--- Recorded information ---

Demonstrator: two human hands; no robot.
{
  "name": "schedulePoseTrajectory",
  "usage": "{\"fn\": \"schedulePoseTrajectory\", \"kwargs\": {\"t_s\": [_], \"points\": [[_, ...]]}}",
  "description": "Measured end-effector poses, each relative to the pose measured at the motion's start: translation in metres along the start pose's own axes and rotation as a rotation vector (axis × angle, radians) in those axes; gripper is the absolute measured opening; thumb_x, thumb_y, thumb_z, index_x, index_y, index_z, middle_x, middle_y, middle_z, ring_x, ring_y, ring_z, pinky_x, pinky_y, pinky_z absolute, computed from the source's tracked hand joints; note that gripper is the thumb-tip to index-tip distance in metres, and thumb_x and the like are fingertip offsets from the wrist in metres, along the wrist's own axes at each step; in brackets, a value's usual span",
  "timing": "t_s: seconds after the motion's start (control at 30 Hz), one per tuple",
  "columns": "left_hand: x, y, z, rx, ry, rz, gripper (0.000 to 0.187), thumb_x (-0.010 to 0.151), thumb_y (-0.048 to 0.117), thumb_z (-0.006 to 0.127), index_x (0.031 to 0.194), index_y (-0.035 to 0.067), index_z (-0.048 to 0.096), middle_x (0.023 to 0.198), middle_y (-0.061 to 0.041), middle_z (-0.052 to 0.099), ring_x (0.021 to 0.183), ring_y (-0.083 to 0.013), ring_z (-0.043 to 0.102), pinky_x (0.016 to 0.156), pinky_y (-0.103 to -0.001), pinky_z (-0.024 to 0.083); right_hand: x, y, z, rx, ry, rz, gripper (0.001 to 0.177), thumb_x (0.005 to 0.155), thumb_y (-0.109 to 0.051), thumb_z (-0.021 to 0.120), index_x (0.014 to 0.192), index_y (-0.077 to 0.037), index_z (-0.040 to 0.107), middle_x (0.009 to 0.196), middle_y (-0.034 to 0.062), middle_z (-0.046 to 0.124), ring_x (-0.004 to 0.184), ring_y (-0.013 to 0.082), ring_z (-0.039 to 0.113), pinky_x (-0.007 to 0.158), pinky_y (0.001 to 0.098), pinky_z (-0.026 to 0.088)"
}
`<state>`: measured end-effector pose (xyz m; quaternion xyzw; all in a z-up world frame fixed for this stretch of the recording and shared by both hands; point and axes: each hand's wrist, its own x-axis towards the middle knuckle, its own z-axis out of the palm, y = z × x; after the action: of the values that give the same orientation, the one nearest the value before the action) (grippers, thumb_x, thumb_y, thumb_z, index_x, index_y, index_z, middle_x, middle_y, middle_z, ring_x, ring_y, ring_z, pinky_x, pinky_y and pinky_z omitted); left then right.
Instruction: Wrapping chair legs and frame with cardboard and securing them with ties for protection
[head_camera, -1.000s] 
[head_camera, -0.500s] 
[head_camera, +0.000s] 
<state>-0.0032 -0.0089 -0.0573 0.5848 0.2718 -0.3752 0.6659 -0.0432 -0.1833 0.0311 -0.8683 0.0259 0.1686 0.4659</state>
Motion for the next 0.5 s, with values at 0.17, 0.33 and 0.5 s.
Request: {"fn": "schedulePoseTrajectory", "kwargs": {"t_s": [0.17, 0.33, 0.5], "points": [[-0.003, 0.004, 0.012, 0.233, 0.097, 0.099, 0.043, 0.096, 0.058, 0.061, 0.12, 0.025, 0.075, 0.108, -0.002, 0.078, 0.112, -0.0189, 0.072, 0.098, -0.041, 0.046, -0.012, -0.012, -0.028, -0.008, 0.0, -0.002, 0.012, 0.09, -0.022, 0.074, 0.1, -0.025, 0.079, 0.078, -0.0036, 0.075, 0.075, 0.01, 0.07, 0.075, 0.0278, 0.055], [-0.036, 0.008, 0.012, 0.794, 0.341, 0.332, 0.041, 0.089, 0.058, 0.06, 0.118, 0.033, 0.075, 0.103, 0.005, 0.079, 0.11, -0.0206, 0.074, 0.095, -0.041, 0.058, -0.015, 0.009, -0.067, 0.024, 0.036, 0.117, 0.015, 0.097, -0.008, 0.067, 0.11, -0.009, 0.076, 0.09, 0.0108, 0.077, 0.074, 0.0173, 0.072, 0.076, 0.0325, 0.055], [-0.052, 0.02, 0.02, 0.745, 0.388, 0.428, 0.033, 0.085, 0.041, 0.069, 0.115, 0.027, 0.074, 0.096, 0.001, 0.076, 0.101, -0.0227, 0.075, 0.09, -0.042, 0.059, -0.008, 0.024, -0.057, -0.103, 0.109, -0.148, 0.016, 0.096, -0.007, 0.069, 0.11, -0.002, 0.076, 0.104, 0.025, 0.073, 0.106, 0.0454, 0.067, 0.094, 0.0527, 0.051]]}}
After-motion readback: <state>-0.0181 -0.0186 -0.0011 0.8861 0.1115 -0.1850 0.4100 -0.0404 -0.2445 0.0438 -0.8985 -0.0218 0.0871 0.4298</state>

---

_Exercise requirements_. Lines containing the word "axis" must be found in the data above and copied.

_Solution for this problem_.
  "description": "Measured end-effector poses, each relative to the pose measured at the motion's start: translation in metres along the start pose's own axes and rotation as a rotation vector (axis × angle, radians) in those axes; gripper is the absolute measured opening; thumb_x, thumb_y, thumb_z, index_x, index_y, index_z, middle_x, middle_y, middle_z, ring_x, ring_y, ring_z, pinky_x, pinky_y, pinky_z absolute, computed from the source's tracked hand joints; note that gripper is the thumb-tip to index-tip distance in metres, and thumb_x and the like are fingertip offsets from the wrist in metres, along the wrist's own axes at each step; in brackets, a value's usual span",
`<state>`: measured end-effector pose (xyz m; quaternion xyzw; all in a z-up world frame fixed for this stretch of the recording and shared by both hands; point and axes: each hand's wrist, its own x-axis towards the middle knuckle, its own z-axis out of the palm, y = z × x; after the action: of the values that give the same orientation, the one nearest the value before the action) (grippers, thumb_x, thumb_y, thumb_z, index_x, index_y, index_z, middle_x, middle_y, middle_z, ring_x, ring_y, ring_z, pinky_x, pinky_y and pinky_z omitted); left then right.

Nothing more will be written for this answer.